Would you repeat the listing exactly, without any of its images?

* Information supplied *
========================================================================
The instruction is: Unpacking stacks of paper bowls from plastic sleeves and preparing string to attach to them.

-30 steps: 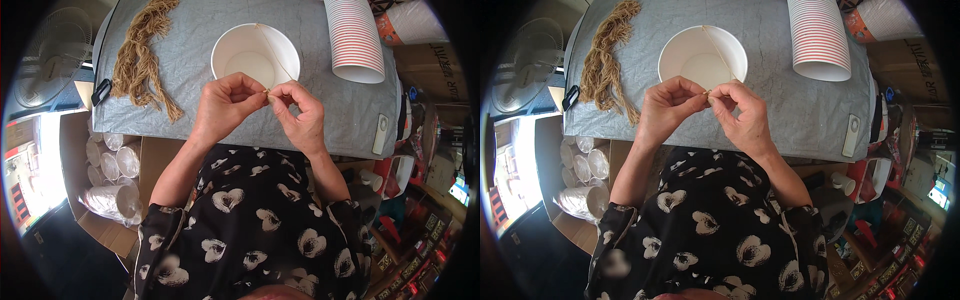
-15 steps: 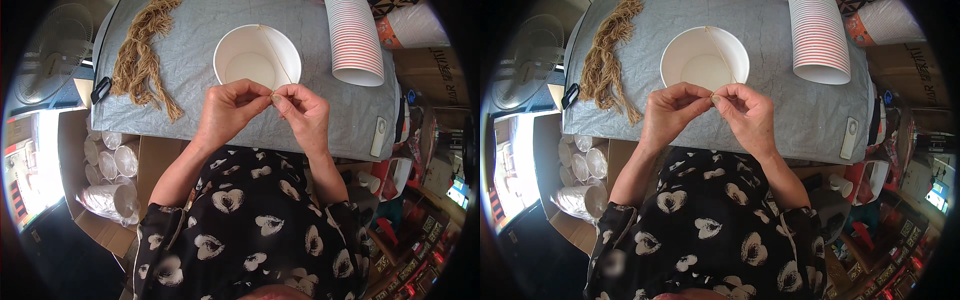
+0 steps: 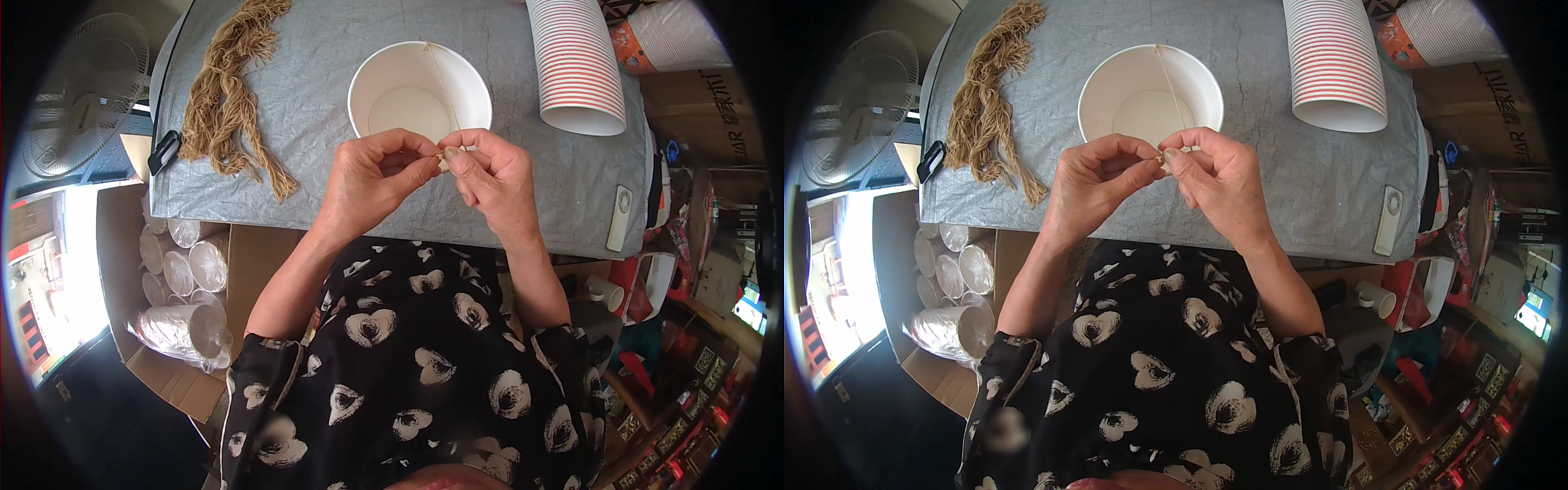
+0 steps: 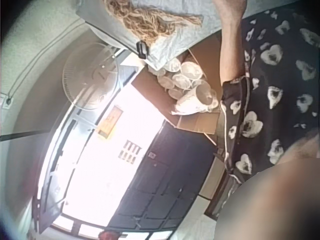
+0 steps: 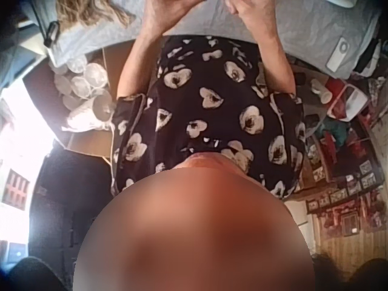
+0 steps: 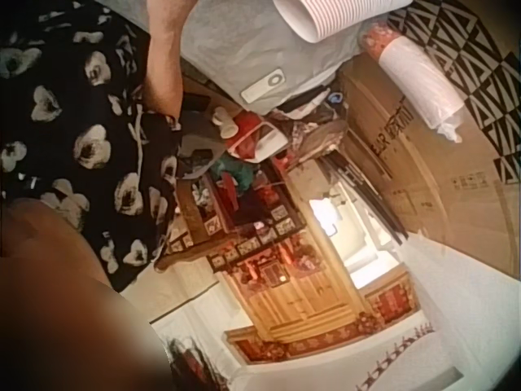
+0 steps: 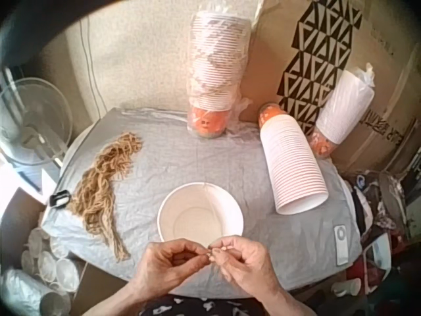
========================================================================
* Output below *
The instruction is: Unpacking stacks of paper bowls from plastic sleeves and preparing string to attach to them.

-30 steps: 
-15 steps: 
+0 steps: 
+0 steps: 
+0 steps: 
+0 steps: 
+0 steps: 

There is no more to the exercise.